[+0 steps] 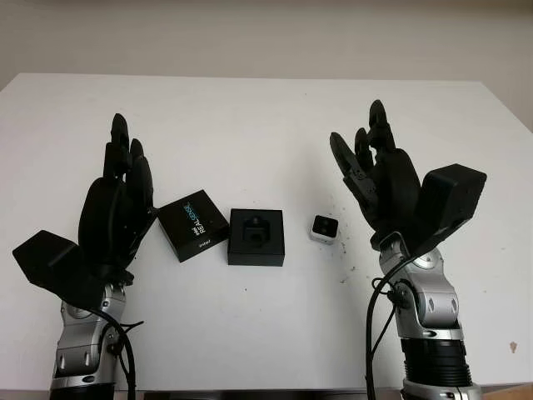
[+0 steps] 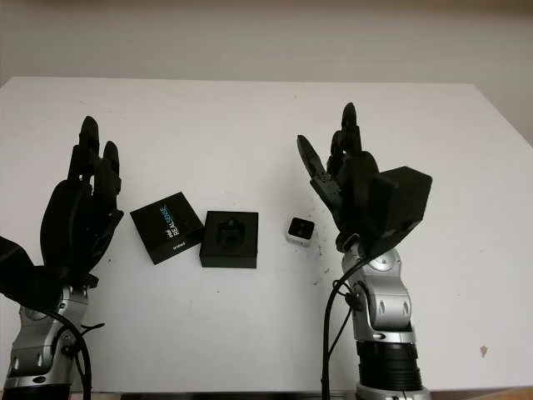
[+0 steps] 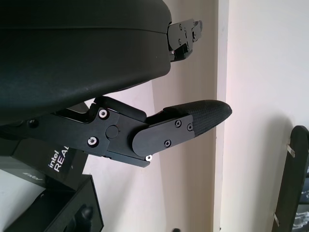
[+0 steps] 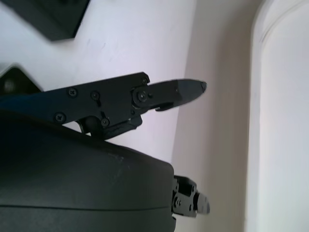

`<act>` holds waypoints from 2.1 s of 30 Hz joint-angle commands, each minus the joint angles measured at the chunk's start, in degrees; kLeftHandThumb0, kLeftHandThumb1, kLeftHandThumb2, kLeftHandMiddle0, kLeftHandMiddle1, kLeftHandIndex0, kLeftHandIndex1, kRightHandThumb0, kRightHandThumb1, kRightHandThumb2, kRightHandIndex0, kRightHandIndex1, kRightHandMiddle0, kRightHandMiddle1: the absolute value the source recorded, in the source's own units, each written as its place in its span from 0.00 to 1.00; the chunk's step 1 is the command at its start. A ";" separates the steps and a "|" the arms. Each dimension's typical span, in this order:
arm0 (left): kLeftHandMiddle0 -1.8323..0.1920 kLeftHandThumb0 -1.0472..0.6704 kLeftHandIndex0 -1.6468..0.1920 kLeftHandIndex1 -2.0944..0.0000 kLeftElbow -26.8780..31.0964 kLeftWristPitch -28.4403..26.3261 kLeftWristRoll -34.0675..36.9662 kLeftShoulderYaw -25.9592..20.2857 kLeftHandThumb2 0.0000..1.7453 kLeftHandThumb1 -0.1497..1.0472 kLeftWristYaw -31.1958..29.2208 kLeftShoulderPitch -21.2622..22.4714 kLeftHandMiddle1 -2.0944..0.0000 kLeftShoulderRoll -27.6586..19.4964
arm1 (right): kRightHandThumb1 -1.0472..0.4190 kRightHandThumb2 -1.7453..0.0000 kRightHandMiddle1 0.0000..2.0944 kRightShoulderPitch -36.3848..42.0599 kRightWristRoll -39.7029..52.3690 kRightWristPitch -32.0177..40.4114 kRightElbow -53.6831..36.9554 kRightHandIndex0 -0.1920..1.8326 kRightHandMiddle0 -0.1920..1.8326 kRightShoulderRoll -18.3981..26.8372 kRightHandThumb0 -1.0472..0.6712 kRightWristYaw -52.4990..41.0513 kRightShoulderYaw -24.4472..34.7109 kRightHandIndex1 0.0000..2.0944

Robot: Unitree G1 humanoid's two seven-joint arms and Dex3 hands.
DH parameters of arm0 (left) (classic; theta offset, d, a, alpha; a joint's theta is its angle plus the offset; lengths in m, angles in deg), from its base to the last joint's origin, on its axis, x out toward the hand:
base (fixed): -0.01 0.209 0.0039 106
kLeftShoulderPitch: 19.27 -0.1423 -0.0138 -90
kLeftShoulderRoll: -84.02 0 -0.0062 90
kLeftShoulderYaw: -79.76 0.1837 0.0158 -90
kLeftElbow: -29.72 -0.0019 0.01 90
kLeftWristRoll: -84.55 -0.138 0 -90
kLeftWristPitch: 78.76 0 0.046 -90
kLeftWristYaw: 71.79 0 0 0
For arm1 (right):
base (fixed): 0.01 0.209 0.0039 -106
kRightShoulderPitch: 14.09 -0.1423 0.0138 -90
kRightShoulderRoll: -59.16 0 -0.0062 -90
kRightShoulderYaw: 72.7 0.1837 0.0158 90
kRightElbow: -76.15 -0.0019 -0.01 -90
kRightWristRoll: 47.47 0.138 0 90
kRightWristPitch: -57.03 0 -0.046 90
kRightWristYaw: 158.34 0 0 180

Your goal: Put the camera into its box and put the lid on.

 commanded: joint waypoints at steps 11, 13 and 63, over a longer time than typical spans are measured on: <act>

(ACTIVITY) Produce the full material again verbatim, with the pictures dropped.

(OUTPUT OF THE TASK)
[+0 steps] 
[+0 steps] 
[+0 steps] 
[+0 steps] 

`<act>` holds waypoints from 2.1 s of 30 Hz joint-angle commands, each minus the joint angles measured at the chunk's start, in degrees; kLeftHandThumb0, kLeftHandThumb1, kLeftHandThumb2, kLeftHandMiddle0, kLeftHandMiddle1, kLeftHandIndex0, kLeftHandIndex1, kRightHandThumb0, kRightHandThumb1, kRightHandThumb2, kRightHandIndex0, kRightHandIndex1, kRightHandMiddle0, kRightHandMiddle1: the absolute value the source recorded, in the source's own units, each written as its place in its span from 0.00 to 1.00; the chunk's step 1 is the command at its start. A ";" separates the steps and a "|" the arms. Each dimension's typical span, in this order:
arm0 (left): kLeftHandMiddle0 -1.8323..0.1920 kLeftHandThumb0 -1.0472..0.6704 kLeftHandIndex0 -1.6468..0.1920 kLeftHandIndex1 -2.0944..0.0000 kLeftElbow -26.8780..31.0964 kLeftWristPitch -28.4403..26.3261 kLeftWristRoll -34.0675..36.9662 kLeftShoulderYaw -25.9592..20.2857 kLeftHandThumb2 0.0000..1.7453 kLeftHandThumb1 -0.1497..1.0472 kLeftWristYaw -31.1958..29.2208 kLeftShoulderPitch -21.2622..22.4714 kLeftHandMiddle1 -2.0944..0.0000 kLeftShoulderRoll -27.6586..19.4964
arm1 (right): kRightHandThumb1 -1.0472..0.4190 kRightHandThumb2 -1.7453..0.0000 kRightHandMiddle1 0.0000..2.0944 kRightShoulderPitch -36.3848..42.0599 kRightWristRoll -39.7029..52.3690 kRightWristPitch -32.0177..40.4114 kRightElbow -53.6831..36.9554 kRightHandIndex0 -0.1920..1.8326 kRightHandMiddle0 -0.1920..1.8326 kRightShoulderRoll -18.3981..26.8372 kRightHandThumb0 -1.0472..0.6712 kRightWristYaw -52.4990..41.0513 kRightShoulderYaw -24.4472..34.7109 kRightHandIndex1 0.0000..2.0944

Robot: Unitree G1 humanoid's two seven-joint arms and Dex3 hands.
DH parameters of arm0 (left) (classic; theta offset, d, a, alpha; a joint's theta is its angle plus the offset; lengths in m, angles in deg), from its base to the last joint's origin, on its axis, x out toward the hand:
base (fixed): -0.01 0.209 0.0039 106
kLeftShoulderPitch: 19.27 -0.1423 -0.0138 -90
kLeftShoulderRoll: -84.02 0 -0.0062 90
kLeftShoulderYaw: -79.76 0.1837 0.0158 -90
kLeftElbow: -29.72 -0.0019 0.01 90
kLeftWristRoll: -84.55 -0.138 0 -90
kLeftWristPitch: 78.76 0 0.046 -90
kLeftWristYaw: 71.79 0 0 0
For arm1 (right):
base (fixed): 0.01 0.209 0.0039 -106
kRightShoulderPitch: 14.09 -0.1423 0.0138 -90
kRightShoulderRoll: -59.16 0 -0.0062 -90
kRightShoulderYaw: 72.7 0.1837 0.0158 90
kRightElbow: -76.15 -0.0019 -0.01 -90
kRightWristRoll: 47.47 0.138 0 90
kRightWristPitch: -57.03 0 -0.046 90
kRightWristYaw: 158.34 0 0 180

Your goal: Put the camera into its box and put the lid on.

 commanded: joint waypoints at steps 11, 13 and 63, over a longer time than typical spans are measured on: <act>

The given output is the complete response.